1. Wash the glass jar thoroughly. Pour over with boiling water and wipe dry. Sort out the berries. Put in a container with water and rinse carefully. Only then remove the stalks with leaves.
2. Put the strawberries in a jar in layers, sprinkle each layer with sugar.
3. Pour brandy onto the top layer of sugar. Cover the jar with a sheet of parchment and set aside for 8 days. Arrange strawberries in small sterilized jars and seal tightly.

Note
Another original way of canning strawberries
Cat
Crumb, what a recipe !!!!!!!!!!!!!
I will try to make cherries this way, because there is a lot of cognac at home, but no one drinks it (when my husband's friend saw kaaaaak cognac, I pour raisins for baking, I fell into a stupor).
Crochet
Cat, I think the cherry in the cognac is also great! But maybe add more sugar, the cherry will be sour than strawberries! Although ... it's the master's business. Last year I had strawberries in cognac, had a huge success ... especially with my husband, although he does not really respect cognac ... and he respected strawberries in it, and even at what speed ... I did not have time to understand how long it can be stored ...
Cat
Yesterday I laid a cherry (with a stone), let's see what happens! Smells awesome !!!!!!
Gennadii
Quote: Cat

Yesterday I laid a cherry (with a bone), let's see what happens! Smells awesome !!!!!!

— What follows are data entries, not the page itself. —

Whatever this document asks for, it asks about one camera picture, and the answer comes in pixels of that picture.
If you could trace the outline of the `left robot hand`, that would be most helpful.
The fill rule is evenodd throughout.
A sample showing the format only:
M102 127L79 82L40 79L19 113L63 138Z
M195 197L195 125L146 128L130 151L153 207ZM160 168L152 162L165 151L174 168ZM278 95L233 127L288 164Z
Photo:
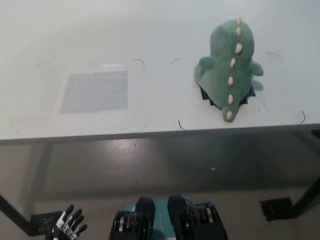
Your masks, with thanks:
M84 215L80 208L73 213L74 205L71 204L54 224L52 230L46 235L46 240L77 240L82 232L87 229L87 224L82 224Z

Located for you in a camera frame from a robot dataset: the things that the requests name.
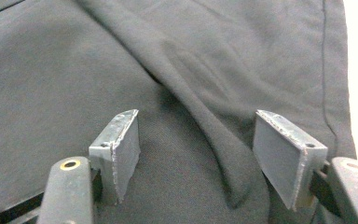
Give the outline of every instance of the gray cloth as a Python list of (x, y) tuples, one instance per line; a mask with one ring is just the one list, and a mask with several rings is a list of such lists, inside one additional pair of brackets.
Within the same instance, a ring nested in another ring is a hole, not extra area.
[(267, 222), (255, 111), (355, 157), (346, 73), (341, 1), (20, 2), (0, 10), (0, 211), (136, 108), (140, 161), (100, 222)]

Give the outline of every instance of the dark gray fabric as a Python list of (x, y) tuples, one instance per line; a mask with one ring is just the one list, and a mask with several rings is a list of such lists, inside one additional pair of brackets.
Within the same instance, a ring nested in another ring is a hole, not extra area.
[(269, 192), (251, 150), (257, 109), (289, 118), (330, 158), (355, 155), (345, 29), (340, 1), (27, 0), (5, 9), (0, 211), (136, 108), (140, 161), (125, 202), (100, 206), (99, 221), (267, 222)]

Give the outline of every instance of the metal clamp jaw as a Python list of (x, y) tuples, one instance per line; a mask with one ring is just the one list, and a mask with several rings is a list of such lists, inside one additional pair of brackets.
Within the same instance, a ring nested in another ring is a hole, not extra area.
[(123, 202), (141, 152), (137, 115), (116, 115), (89, 147), (88, 158), (55, 163), (45, 192), (1, 212), (0, 223), (93, 223), (95, 201)]
[(286, 207), (295, 212), (317, 198), (330, 213), (318, 209), (314, 223), (358, 223), (358, 161), (334, 158), (330, 164), (327, 150), (283, 116), (256, 112), (253, 151)]

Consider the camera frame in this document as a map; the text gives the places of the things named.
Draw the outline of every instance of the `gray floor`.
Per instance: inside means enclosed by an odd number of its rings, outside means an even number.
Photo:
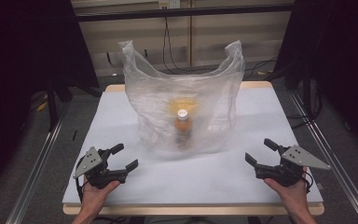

- It is impossible to store for a long time, hydrocyanic acid is released from the seeds (~ 2 months - normal - I made the liqueur myself, there cherry aging in vodka - 2 months. I would not take any chances to keep it any longer).
Just in case, I recalled
Pani Olga
Don't worry, to get poisoned by prussic acid from cherry pits, you need to eat a bucket of pitted kernels!
Self-taught baker
Quote: Cat

Yesterday I laid a cherry (with a stone), let's see what happens! Smells awesome !!!!!!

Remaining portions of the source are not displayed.